Sebenarnya ia sangat dongkol mendengar ucapan Samad mengenai
dirinya. Ia ingat bahwa laki-laki itu dulu yang mendukungnya untuk menjadi
presiden, dulu ia adalah sahabat yang manis dan dapat diandalkan, siapa tahu
kalau sekarang dia justru menjadi belati yang selalu menusuk dari berbagai
sisi.
Mendengar jawaban Suroso, Samad –di tempat duduknya-, tidak dapat
berkutik. Ia merasa perlu menyampaikan bantahan-bantahan dan bukti-bukti yang
telah dengan susah payah ia kumpulkan tentang kelalaian Suroso kepada para
pejabat negara itu, tetapi dengan pertimbangan bahwa ia mungkin akan
dimentahkan lagi, akhirnya Samad memilih untuk diam. Tersenyum datar,
mengangguk-angguk.
Mengatakan itu semua membuat Suroso merasa haus. Diambilnya sebotol
air mineral yang disuguhkan di depannya. Ia minum beberapa teguk dengan santai.
Orang-orang masih menunggunya berbicara. Beberapa masih terkagum-kagum, baru
menyadari kalau presiden mereka ternyata unik. Dapat mendengar setiap jengkal
perkataan bahkan dalam keadaan tidur lelap.
“Terlepas dari semua itu, penyelidikan harus tetap dilakukan, kita
serahkan saja pada pihak yang berwenang.“ Suroso menunjuk beberapa orang dari
instansi tertentu, “Selain itu kita juga harus memulihkan citra Indonesia yang
sekarang entah berada di titik mana. Maka dari itu, saya sudah meminta Menteri
Luar Negeri untuk berkunjung ke kantor PBB di New York, menemui Mr. Atta
Nouman, membicarakan masalah ini dan sebisa mungkin mengurangi sanksi
internasional yang akan diberikan kepada kita.“ Suroso mencukupkan kalimatnya.
Sidang ditutup. Ruang sidang berubah menjadi gaduh, penuh dengan
orang lalu lalang yang hendak pergi ke luar ruangan. Suroso tetap duduk di
tempat. Masih ada kecurigaan-kecurigaan yang tidak bisa begitu saja dienyahkan.
Masih ada amarah-amarah yang masih mencoba dihilangkan, satu persatu, pelan
pelan.
***
(SUROSO 16) SIDANG
Suroso turun dari pesawat. Beberapa ajudan pengawal presiden sudah
sedari tadi menunggu di Bandara. Semuanya bergegas turun ke lapangan ketika
laki-laki berkacamata tebal itu mulai terlihat di landasan.
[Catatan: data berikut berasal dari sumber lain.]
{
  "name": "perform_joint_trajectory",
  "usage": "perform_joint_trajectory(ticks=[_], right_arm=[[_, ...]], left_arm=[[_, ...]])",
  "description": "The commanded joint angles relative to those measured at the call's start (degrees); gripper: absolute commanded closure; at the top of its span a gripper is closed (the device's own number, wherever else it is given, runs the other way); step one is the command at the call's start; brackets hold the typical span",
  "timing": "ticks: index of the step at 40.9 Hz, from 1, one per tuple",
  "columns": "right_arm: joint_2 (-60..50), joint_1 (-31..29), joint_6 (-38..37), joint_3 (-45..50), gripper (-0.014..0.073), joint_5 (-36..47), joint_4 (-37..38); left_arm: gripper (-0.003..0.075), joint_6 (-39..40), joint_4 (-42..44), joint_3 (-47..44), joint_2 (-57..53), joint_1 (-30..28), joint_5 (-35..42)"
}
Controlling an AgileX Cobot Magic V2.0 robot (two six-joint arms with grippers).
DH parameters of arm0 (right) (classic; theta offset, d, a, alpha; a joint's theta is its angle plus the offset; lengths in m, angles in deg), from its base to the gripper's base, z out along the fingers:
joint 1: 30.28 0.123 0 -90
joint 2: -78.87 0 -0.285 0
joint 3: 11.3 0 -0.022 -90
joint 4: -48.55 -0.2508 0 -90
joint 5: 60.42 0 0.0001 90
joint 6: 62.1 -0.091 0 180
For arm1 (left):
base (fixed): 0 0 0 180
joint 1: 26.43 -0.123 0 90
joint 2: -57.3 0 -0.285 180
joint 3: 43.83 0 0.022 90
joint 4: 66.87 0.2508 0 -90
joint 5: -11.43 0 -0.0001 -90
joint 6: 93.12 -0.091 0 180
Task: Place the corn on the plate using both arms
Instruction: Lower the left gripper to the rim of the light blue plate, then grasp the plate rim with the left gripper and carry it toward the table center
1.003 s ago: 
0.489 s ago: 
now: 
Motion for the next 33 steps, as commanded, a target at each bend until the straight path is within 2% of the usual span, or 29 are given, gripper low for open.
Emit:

Suroso berjalan
dengan langkah pelan, tidak tergesa. Beberapa pengawalnya menawarkan agar
presiden yang baru saja pulang dari layatannya ke New York itu beristirahat
sejenak di Istana. Tidur mungkin. Atau pijat jika diperlukan.
Mereka khawatir jika presiden yang usianya tak lagi muda itu akan
kelelahan dan kemudian jatuh sakit. Tentu saja tidak baik membiarkan seorang
kepala negara jatuh sakit bukan?
“Nanti saja. Saya bisa istirahat kapan saja dan di mana saja. Masak
iya, citra negara sedang genting-gentingnya malah saya tinggal istirahat di
istana.“ Suroso seperti biasa, menjawab santai.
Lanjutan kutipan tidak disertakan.